• [ACTION ITEM]: Search the material for the word "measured" and copy every line in which it occurs.

= = = =

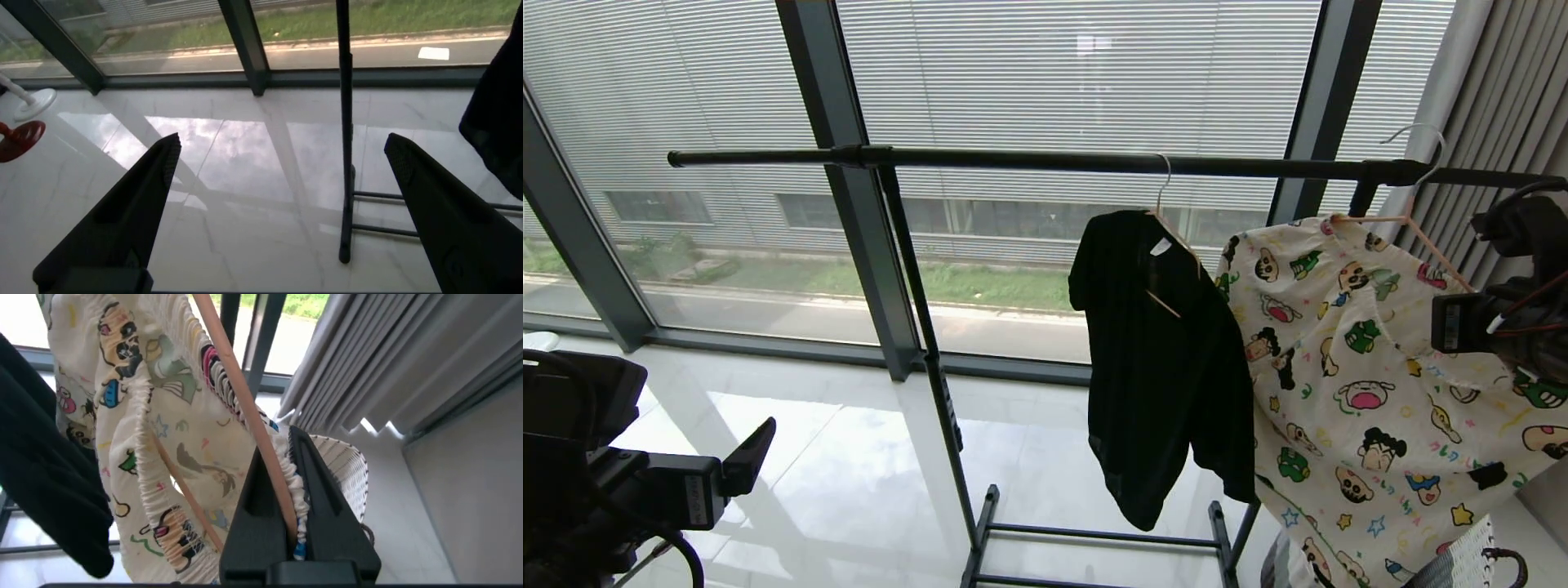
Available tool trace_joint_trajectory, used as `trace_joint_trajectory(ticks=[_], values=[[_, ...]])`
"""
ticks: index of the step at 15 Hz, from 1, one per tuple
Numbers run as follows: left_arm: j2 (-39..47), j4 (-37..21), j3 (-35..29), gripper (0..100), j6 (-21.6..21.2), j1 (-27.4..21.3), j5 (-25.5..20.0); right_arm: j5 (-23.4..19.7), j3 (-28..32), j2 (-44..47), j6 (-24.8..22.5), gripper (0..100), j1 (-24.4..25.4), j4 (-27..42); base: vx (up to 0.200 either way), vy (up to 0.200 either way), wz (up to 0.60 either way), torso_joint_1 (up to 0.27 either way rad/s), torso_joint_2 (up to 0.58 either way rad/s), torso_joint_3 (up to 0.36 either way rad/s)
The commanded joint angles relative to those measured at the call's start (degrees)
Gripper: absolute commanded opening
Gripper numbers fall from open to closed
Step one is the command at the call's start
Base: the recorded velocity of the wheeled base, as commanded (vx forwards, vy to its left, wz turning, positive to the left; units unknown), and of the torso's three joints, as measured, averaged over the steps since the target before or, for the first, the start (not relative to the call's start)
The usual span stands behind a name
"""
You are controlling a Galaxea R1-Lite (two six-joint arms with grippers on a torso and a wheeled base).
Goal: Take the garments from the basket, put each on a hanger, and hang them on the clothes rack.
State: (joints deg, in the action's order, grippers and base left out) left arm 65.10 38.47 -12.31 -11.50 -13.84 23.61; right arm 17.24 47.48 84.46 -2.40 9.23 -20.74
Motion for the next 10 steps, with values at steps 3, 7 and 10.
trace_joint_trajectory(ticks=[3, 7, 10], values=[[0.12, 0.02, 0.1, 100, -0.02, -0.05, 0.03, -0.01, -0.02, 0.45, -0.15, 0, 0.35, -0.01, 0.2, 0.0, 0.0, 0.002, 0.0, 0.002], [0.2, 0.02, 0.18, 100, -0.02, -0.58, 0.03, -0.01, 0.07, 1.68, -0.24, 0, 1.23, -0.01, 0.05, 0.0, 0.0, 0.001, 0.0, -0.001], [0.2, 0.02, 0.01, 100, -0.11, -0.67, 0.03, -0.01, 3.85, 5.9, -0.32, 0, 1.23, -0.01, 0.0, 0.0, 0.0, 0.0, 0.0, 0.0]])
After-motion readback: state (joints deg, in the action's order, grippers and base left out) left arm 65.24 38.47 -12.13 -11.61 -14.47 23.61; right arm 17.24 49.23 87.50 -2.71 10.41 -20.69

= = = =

• [TASK ANSWER]:
The commanded joint angles relative to those measured at the call's start (degrees)
Base: the recorded velocity of the wheeled base, as commanded (vx forwards, vy to its left, wz turning, positive to the left; units unknown), and of the torso's three joints, as measured, averaged over the steps since the target before or, for the first, the start (not relative to the call's start)

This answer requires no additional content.